FCC Chairman Julius Genachowski proposed the FCC adopt as existing principles to keep the Internet open, and he also added two additional principles to adopt – non-discrimination and transparency/disclosure of network management practices.

Genachowski spoke on the need to preserve network neutrality at the Brookings Institution Monday. He said the rise of challenges to the open public Internet puts the nation at a crossroads. He said that doing nothing would be a “dangerous retreat” from core principles of openness and freedom that has made the Internet so successful and so critical as a tool for innovation and communication.

He said adding a prohibition on discrimination to existing principles would mean the Internet Service Providers could not discriminate against particular Internet content or applications. This way, Internet users would decide what content and applications succeed and ISPs can still do network management – especially to handle heavy volume Internet users. The transparency principle would be implemented by new disclosure rules that ISPs would have to be transparent about the network management practices they employ.

The Computer & Communications Industry Association agrees with Genachowski’s statement that a free and open Internet benefits consumers and business alike and that waiting too long to preserve a free and open Internet would be too late.

The following statement can be attributed to CCIA President & CEO Ed Black:

“CCIA is pleased to learn that the FCC is going to work on strengthening access to the open Internet by preserving the neutrality we have all come to rely on, so that ISPs will not discriminate among end users, content or applications. The agency has the support of the Chairman of the House Energy and Commerce Committee and many other Members of Congress in this endeavor. Access to an open public Internet is characteristic of most industrialized democracies around the world where people wonder why it is controversial here.

“Adding rules for nondiscrimination and transparency/disclosure of network management practices would keep the open, robust Internet so many people and businesses rely on in their daily lives. CCIA supports these principles and would urge the FCC to adopt them.”

“With so many people depending on the Internet throughout the day to do business, search for information and connect with family and friends this announcement that Genachowski will work with the FCC for these core principles is a welcome relief. This proposal fulfills a commitment to Internet openness made during President Obama’s campaign.
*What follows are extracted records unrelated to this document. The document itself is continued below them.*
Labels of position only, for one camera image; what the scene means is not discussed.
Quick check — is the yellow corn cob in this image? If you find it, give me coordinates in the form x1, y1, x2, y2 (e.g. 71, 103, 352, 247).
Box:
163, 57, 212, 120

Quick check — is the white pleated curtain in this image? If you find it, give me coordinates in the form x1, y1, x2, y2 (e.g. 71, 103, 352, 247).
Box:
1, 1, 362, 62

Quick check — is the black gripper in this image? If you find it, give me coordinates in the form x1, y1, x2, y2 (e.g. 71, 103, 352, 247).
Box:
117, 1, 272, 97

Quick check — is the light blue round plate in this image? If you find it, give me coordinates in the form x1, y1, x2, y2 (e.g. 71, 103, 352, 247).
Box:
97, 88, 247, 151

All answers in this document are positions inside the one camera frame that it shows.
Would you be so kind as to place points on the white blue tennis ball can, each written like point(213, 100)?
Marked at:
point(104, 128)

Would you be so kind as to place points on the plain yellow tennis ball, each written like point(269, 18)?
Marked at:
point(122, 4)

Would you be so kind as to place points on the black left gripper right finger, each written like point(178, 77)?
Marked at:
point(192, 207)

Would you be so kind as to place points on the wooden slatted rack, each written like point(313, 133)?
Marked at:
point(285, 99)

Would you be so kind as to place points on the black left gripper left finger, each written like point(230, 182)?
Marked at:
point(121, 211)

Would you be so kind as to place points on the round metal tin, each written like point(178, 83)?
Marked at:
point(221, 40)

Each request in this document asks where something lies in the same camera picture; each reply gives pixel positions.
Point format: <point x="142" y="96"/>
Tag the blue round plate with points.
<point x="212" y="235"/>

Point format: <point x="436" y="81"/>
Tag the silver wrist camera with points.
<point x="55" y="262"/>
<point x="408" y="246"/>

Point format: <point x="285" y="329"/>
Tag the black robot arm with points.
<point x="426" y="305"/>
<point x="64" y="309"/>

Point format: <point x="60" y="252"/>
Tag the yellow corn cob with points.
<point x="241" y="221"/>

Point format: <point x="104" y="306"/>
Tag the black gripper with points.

“All those working together to expand high speed broadband access across the country recognize the value of this service for businesses of all sizes and Internet users. We all agree Internet service is too valuable to leave some Americans behind because of where they live. But Internet users need access not just to high speed service, but also unfettered access to content online whether it’s free or for purchase. Basic Internet access is too valuable to allow huge portions of available capacity to be hijacked by private deals with large corporations.

“Broadband adoption has been a prominent concern expressed by ISPs in the FCC’s National Broadband Plan proceeding. Where broadband infrastructure is available, households will finder greater value in monthly broadband access subscriptions if they offer access to all relevant online content and applications, including new and innovative services.

“The FCC will not regulate the Internet. But neither should a few large corporations. CCIA supports reasonable network management and even higher prices for top bandwidth consumers. Greater broadband capacity build-out and competition should be the ultimate goal, not private control of online activities.

Adding nondiscrimination and transparency rules would provide reassurances that whoever controls the pipe will not also control content.”